## What you have to do
Nothing but the lines from the one containing "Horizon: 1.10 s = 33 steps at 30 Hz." through the end of the data should be output, each reproduced exactly.

Stored data

== Segment start ==

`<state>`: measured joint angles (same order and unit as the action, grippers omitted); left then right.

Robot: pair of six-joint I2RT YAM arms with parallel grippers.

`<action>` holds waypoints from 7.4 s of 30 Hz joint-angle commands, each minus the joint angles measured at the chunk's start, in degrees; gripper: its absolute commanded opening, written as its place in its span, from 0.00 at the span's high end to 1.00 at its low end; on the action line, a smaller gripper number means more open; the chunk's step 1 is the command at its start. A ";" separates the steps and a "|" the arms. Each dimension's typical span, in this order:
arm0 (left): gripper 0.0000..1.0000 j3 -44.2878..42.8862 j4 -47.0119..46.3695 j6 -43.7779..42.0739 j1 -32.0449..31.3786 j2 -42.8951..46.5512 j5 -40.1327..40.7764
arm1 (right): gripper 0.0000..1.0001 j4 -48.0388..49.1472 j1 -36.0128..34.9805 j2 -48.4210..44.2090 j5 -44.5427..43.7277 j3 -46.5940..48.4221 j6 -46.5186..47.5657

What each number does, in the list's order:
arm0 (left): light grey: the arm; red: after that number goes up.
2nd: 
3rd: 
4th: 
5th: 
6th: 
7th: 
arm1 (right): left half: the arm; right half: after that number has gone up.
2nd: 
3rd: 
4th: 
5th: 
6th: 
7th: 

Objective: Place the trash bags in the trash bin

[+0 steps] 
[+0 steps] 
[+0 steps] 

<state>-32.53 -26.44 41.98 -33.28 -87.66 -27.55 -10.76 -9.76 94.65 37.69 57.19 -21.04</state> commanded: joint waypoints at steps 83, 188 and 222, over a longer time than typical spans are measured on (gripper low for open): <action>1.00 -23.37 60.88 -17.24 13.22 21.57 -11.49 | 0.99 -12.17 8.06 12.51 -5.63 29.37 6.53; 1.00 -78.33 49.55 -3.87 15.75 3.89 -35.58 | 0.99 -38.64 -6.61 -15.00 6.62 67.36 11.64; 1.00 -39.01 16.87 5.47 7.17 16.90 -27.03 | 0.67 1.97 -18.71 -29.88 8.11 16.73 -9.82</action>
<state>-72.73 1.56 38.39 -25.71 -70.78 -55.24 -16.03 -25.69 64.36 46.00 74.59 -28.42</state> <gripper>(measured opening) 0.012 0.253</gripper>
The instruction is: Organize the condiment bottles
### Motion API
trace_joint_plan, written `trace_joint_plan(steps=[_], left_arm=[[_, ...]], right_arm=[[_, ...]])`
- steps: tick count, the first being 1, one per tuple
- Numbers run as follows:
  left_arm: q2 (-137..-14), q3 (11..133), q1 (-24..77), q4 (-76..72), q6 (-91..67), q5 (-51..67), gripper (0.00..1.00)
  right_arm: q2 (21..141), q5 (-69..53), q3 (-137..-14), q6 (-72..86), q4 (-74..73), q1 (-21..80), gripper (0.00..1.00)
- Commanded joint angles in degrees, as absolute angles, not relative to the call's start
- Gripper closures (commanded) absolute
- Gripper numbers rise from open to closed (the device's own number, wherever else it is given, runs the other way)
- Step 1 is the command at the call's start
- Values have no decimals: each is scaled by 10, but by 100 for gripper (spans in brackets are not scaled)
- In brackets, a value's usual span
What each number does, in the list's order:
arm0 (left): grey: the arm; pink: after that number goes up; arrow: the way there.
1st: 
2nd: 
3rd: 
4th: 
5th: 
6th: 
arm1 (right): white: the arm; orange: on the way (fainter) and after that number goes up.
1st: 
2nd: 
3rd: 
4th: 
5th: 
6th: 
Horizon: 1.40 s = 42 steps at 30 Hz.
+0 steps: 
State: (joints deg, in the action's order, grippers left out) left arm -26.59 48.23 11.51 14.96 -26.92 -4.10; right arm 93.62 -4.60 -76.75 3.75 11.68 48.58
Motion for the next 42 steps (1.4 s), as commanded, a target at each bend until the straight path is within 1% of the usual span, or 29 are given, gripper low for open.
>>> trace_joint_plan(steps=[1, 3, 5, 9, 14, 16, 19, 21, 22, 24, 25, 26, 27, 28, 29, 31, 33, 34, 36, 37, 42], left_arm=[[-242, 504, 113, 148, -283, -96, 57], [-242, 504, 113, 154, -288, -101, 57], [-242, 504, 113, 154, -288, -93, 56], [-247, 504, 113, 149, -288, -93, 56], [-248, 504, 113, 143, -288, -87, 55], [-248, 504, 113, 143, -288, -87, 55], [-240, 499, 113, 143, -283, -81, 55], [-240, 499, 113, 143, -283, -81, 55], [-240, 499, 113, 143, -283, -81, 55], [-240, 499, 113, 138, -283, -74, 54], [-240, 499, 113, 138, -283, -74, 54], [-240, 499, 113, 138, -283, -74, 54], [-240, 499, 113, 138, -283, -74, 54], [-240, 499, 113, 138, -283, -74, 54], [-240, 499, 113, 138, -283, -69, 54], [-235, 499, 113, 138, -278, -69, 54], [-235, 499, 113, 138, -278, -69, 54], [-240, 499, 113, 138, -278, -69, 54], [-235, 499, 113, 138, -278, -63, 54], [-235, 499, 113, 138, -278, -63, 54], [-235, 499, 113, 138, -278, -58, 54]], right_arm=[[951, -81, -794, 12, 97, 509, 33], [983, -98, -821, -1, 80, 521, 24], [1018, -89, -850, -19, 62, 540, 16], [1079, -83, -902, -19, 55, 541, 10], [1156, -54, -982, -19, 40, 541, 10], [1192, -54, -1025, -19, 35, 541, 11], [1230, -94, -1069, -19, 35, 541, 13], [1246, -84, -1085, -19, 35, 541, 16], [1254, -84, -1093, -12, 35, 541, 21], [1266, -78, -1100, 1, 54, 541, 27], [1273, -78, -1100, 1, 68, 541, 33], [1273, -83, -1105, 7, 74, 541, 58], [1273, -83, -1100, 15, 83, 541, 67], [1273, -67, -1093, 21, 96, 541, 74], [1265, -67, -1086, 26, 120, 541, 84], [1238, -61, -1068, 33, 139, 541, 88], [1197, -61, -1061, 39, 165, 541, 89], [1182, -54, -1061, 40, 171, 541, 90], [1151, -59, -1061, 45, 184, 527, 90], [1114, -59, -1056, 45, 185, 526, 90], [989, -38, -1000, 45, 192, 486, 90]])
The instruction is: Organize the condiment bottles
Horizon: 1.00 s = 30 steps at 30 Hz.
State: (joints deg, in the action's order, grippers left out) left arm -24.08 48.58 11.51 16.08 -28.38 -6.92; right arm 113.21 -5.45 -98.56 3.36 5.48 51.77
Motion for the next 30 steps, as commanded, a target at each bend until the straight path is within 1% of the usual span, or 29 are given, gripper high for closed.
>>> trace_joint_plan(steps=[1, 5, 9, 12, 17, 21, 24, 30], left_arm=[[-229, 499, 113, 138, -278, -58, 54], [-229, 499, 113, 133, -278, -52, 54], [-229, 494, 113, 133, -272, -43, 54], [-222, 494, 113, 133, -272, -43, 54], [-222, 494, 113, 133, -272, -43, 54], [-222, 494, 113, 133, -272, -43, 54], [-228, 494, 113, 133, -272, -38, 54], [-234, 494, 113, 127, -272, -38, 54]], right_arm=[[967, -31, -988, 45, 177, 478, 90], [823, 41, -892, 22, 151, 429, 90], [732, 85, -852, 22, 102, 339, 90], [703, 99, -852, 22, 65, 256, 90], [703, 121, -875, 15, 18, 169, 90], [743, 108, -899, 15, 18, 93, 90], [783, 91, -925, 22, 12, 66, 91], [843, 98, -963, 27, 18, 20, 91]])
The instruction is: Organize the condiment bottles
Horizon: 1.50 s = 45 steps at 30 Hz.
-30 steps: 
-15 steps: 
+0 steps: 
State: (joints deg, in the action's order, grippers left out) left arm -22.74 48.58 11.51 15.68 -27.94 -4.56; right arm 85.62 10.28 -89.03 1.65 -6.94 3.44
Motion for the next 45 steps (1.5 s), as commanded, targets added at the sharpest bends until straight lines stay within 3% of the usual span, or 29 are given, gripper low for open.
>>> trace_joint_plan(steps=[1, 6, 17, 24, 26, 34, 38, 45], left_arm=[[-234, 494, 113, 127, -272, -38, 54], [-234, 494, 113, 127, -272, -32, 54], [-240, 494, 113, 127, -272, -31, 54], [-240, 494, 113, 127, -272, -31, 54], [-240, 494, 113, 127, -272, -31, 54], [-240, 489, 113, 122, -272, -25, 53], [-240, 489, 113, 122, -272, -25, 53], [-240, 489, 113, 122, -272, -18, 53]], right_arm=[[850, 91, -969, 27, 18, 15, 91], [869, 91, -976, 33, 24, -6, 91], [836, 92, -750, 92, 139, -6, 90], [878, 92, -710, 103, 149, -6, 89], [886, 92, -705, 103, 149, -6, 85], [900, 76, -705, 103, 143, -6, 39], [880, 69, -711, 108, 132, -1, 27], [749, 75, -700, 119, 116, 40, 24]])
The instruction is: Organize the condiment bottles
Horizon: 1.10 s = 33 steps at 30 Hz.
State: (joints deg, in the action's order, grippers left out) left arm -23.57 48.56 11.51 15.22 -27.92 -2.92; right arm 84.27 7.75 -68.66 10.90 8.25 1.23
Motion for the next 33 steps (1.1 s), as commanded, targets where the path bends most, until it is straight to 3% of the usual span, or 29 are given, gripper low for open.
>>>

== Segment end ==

## Solution for this problem
Horizon: 1.10 s = 33 steps at 30 Hz.
State: (joints deg, in the action's order, grippers left out) left arm -23.57 48.56 11.51 15.22 -27.92 -2.92; right arm 84.27 7.75 -68.66 10.90 8.25 1.23
Motion for the next 33 steps (1.1 s), as commanded, targets where the path bends most, until it is straight to 3% of the usual span, or 29 are given, gripper low for open.
>>>

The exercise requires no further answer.